Opened 11 years ago

Closed 11 years ago

#7719 closed enhancement (fixed)

Improvements to complex AGM

Reported by: cremona Owned by: AlexGhitza
Priority: major Milestone: sage-4.3.2
Component: basic arithmetic Keywords: complex agm
Cc: robertwb Merged in: sage-4.3.2.alpha0
Authors: John Cremona, Robert Bradshaw Reviewers: Robert Bradshaw, John Cremona
Report Upstream: N/A Work issues:
Branch: Commit:
Dependencies: Stopgaps:

Status badges

Description

This is related to #6021 but also of independent interest.

As of 4.3 we use pari to compute the complex agm (i.e. a.agm(b) where a, b are complex). Now the complex agm is multi-valued, and for the application to periods of elliptic curves it does matter which value is used (see upcoming paper by John Cremona and Thotsaphon Thongjunthug). The pari-computed value is not this "optimal" value. So I have implemented a native Sage version, replacing the existing code in sage/rings/complex_number.pyx.

Much to my surprise, the new code is in some cases 50 times faster than calling the pari library -- despite the fact that I have not yet cython-optimised the code!

sage: CC = ComplexField(200)
sage: a = CC(-0.95,-0.65)                
sage: b = CC(0.683,0.747)                
sage: %timeit t = a.agm(b, algorithm="pari")
100 loops, best of 3: 7.04 ms per loop
sage:  %timeit t = a.agm(b, algorithm="principal")
10000 loops, best of 3: 136 mus per loop
sage:  %timeit t = a.agm(b, algorithm="optimal")  
10000 loops, best of 3: 146 mus per loop

Here "mus" means microseconds (this was run on a computer for which displaying greek "mu" causes an error). "pari" is the old way calling the pari library function; "principal" is a native implementation of essentially the same; "optimal" is the native implementation returning the so-called optimal value.

Some details: AGM(a,b) is the common limit of two sequences a_n,b_n under the iteration (a,b) -> ((a+b)/2, sqrt(a*b)) and the issue is which square root to take. The complete story is a wonderful but quite long one (which started with Gauss).

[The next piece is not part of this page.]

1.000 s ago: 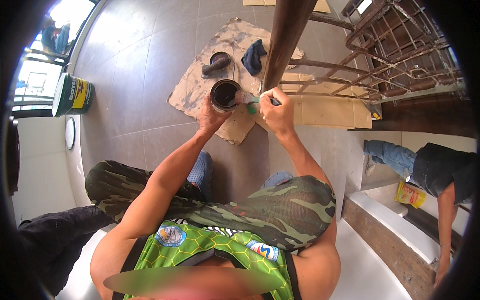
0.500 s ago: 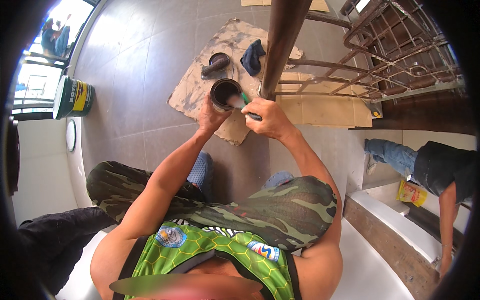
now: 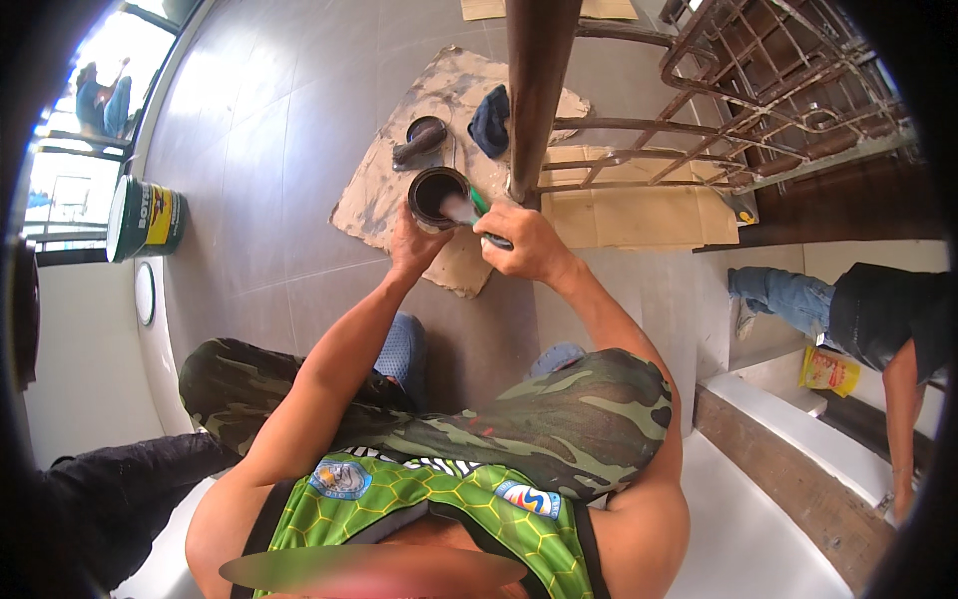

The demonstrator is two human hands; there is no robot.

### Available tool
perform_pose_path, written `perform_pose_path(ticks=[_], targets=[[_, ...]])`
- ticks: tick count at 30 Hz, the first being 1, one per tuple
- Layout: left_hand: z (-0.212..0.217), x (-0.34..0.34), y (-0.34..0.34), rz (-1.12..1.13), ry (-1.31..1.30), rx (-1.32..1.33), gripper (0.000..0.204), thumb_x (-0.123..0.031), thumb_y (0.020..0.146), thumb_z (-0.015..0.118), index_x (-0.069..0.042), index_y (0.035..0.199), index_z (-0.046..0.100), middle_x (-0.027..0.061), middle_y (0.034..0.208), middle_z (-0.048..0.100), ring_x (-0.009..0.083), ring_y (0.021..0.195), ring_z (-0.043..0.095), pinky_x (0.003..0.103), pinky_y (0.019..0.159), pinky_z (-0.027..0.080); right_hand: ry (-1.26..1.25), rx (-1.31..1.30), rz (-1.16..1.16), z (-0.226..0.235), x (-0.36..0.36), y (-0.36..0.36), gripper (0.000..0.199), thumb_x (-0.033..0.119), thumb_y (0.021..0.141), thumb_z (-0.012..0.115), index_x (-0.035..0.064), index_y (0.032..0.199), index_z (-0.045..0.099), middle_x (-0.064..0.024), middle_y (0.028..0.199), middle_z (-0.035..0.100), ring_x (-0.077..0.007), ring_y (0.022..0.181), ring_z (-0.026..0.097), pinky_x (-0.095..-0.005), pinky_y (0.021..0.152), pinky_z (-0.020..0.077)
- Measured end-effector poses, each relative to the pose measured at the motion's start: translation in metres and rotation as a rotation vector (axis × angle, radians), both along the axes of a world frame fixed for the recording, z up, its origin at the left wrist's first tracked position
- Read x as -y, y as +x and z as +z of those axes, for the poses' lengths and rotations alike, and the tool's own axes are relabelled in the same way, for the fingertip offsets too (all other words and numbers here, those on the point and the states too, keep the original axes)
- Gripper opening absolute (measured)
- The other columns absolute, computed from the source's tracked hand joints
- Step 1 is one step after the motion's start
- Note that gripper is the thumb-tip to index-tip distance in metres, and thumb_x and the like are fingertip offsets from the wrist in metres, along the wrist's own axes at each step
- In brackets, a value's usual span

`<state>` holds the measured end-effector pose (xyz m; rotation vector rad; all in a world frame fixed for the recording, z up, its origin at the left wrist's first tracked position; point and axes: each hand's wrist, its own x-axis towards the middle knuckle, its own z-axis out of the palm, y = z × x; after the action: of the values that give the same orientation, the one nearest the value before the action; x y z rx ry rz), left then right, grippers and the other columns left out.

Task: The person sits on the floor and paints a metal gate using a paintbrush and a small paint can. They repeatedly dip the brush into the paint and apply it to the gate's bars and frame. Another person is visible in the background working on a nearby wall.

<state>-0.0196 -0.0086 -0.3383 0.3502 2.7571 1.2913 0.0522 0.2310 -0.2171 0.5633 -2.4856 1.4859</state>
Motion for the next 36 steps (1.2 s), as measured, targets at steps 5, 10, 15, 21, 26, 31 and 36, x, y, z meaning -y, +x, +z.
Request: perform_pose_path(ticks=[5,10,15,21,26,31,36], targets=[[-0.010,0.005,0.003,0.064,-0.010,0.027,0.102,-0.029,0.066,0.094,-0.003,0.147,0.038,0.0197,0.131,0.061,0.0366,0.119,0.062,0.042,0.100,0.050,0.013,0.051,-0.030,0.012,-0.013,0.017,0.023,0.007,0.075,0.071,0.0024,0.098,0.068,-0.0147,0.089,0.066,-0.0350,0.083,0.066,-0.0426,0.074,0.0547],[-0.020,0.001,0.002,0.025,0.375,0.136,0.090,-0.009,0.069,0.093,0.002,0.140,0.039,0.0149,0.134,0.052,0.0275,0.123,0.056,0.041,0.108,0.047,0.004,-0.024,-0.086,0.005,-0.010,0.015,0.023,0.013,0.078,0.070,0.0040,0.099,0.068,-0.0152,0.090,0.066,-0.0375,0.083,0.065,-0.0448,0.074,0.0527],[-0.014,0.005,0.004,0.046,0.196,0.085,0.101,-0.016,0.071,0.091,0.001,0.150,0.031,0.0176,0.138,0.053,0.0266,0.127,0.054,0.039,0.109,0.042,-0.460,0.159,-0.372,-0.008,-0.041,0.069,0.018,0.012,0.083,0.068,0.0047,0.099,0.071,-0.0057,0.084,0.066,-0.0160,0.075,0.061,-0.0339,0.070,0.0489],[-0.016,-0.004,0.006,0.008,0.519,0.127,0.089,-0.006,0.076,0.086,-0.001,0.147,0.033,0.0172,0.138,0.052,0.0268,0.122,0.057,0.039,0.106,0.047,-1.240,-0.083,-1.137,-0.039,-0.112,0.143,0.019,0.010,0.094,0.062,-0.0020,0.108,0.068,-0.0076,0.082,0.066,-0.0140,0.066,0.062,-0.0332,0.061,0.0563],[-0.022,-0.003,0.005,0.152,0.505,0.059,0.083,-0.003,0.076,0.085,0.002,0.142,0.035,0.0193,0.133,0.057,0.0262,0.116,0.060,0.037,0.101,0.052,-1.377,-0.218,-1.138,-0.084,-0.169,0.132,0.016,0.010,0.094,0.062,-0.0007,0.105,0.067,-0.0085,0.083,0.066,-0.0147,0.067,0.062,-0.0338,0.062,0.0570],[-0.020,0.000,0.006,0.303,0.428,0.070,0.081,-0.004,0.077,0.085,0.002,0.141,0.036,0.0197,0.133,0.058,0.0261,0.115,0.061,0.038,0.102,0.051,-1.348,-0.128,-1.193,-0.115,-0.190,0.122,0.014,0.011,0.094,0.064,-0.0004,0.102,0.068,-0.0071,0.078,0.066,-0.0133,0.064,0.062,-0.0314,0.059,0.0562],[-0.004,-0.007,0.014,0.322,0.219,0.055,0.081,-0.011,0.079,0.086,0.003,0.141,0.036,0.0205,0.127,0.062,0.0270,0.112,0.063,0.038,0.099,0.052,-1.262,0.158,-1.400,-0.115,-0.188,0.121,0.012,0.010,0.095,0.064,0.0011,0.100,0.069,-0.0066,0.078,0.066,-0.0119,0.063,0.062,-0.0308,0.057,0.0565]])
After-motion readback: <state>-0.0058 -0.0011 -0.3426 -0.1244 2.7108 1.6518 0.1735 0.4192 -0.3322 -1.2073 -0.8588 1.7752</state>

Essentially, the "principal" algorithm always takes the principal branch of the square root (with positive real part); pari does the same after an initial step where AGM(a,b) is replaced by a*AGM(1/b/a); the optimal sequence (which gives the largest limit) is the one for which the sign is always chosen so that sqrt(a*b) is closest to (a+b)/2. Note that the optimal sequence is preserved under scaling, so gives AGM(z*a,z*b)=z*AGM(a,b), but this is not true of the principal sequence.

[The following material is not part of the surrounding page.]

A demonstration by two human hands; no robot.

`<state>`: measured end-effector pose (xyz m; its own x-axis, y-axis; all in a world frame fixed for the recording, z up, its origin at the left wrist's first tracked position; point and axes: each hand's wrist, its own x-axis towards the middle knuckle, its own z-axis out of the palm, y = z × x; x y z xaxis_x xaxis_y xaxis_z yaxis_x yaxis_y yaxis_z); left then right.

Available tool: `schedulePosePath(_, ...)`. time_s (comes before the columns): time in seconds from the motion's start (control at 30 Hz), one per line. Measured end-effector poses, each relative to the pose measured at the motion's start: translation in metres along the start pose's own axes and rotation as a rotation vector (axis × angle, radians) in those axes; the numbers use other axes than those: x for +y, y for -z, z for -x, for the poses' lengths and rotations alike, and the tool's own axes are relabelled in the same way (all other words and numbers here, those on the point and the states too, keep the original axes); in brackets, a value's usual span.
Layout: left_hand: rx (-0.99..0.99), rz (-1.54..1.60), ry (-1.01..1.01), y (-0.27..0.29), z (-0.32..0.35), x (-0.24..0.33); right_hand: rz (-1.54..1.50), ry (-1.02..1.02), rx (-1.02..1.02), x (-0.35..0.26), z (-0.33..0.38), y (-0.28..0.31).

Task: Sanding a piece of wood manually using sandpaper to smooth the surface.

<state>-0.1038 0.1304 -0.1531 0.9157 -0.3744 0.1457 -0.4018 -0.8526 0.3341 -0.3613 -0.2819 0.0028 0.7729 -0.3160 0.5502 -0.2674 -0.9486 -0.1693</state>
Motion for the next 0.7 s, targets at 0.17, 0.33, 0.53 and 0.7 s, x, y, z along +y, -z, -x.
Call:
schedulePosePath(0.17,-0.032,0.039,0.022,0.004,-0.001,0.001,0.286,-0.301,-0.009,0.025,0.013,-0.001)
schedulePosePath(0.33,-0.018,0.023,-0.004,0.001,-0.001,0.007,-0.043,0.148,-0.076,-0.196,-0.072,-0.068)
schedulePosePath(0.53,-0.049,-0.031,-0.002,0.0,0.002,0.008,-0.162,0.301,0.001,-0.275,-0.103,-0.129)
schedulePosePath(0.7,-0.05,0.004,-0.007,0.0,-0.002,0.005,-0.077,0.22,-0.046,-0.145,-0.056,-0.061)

I have a patch, but before posting it I'll ask for some help optimising it cythonically.

Attachments (7)

trac_7719-agm.patch (4.3 KB) - added by cremona 11 years ago.
Applies to 4.3.rc0. Preliminary version
7719-agm-optimize.patch (11.6 KB) - added by robertwb 11 years ago.
trac_7719-bugfix.patch (18.5 KB) - added by cremona 11 years ago.
Replaces previous patch
7719-bugfix2.patch (16.7 KB) - added by robertwb 11 years ago.
apply first and this only
7719-bugfix3.patch (17.3 KB) - added by robertwb 11 years ago.
apply first and this only
7719-avoid_an_add.patch (1.3 KB) - added by ylchapuy 11 years ago.
apply on top of bugfix3
trac_7719-cagm.patch (11.5 KB) - added by cremona 11 years ago.
Replaces all previous

Download all attachments as: .zip

Change History (35)

Changed 11 years ago by cremona

Applies to 4.3.rc0. Preliminary version

comment:1 Changed 11 years ago by cremona

The first patch is not yet ready for review (there are some doctest failures in from elliptic curve period computations which will be fixed later). I have put it here so that I can ask for help making the code more efficient as it's in a cython file, if possible.

comment:2 follow-up: Changed 11 years ago by was

Watch out. The following is a much more accurate reflection of how fast PARI is at this computation (and even then there is still a tiny bit of overhead):

sage: timeit('pari("agm(-0.95-0.65*I,0.683+0.747*I)")')
625 loops, best of 3: 33.2 µs per loop

versus

sage: CC = ComplexField(200)
sage: a = CC(-0.95,-0.65)                
sage: b = CC(0.683,0.747) 
sage: z = pari(a)
sage: timeit('z.agm(b)')
625 loops, best of 3: 309 µs per loop

To avoid overhead from caching:

sage: time z = pari("for(i=1,10^5,agm(-0.95-I*0.65,0.683+I*0.747))")
CPU times: user 2.49 s, sys: 0.00 s, total: 2.49 s
Wall time: 2.49 s

which is about 25 microseconds.

Conclusions:

(1) How did you come up with an algorithm="pari" that takes 7ms? That's really long.

(2) What we do in Sage should hopefully take at most 25 microseconds in just order to be competitive to PARI.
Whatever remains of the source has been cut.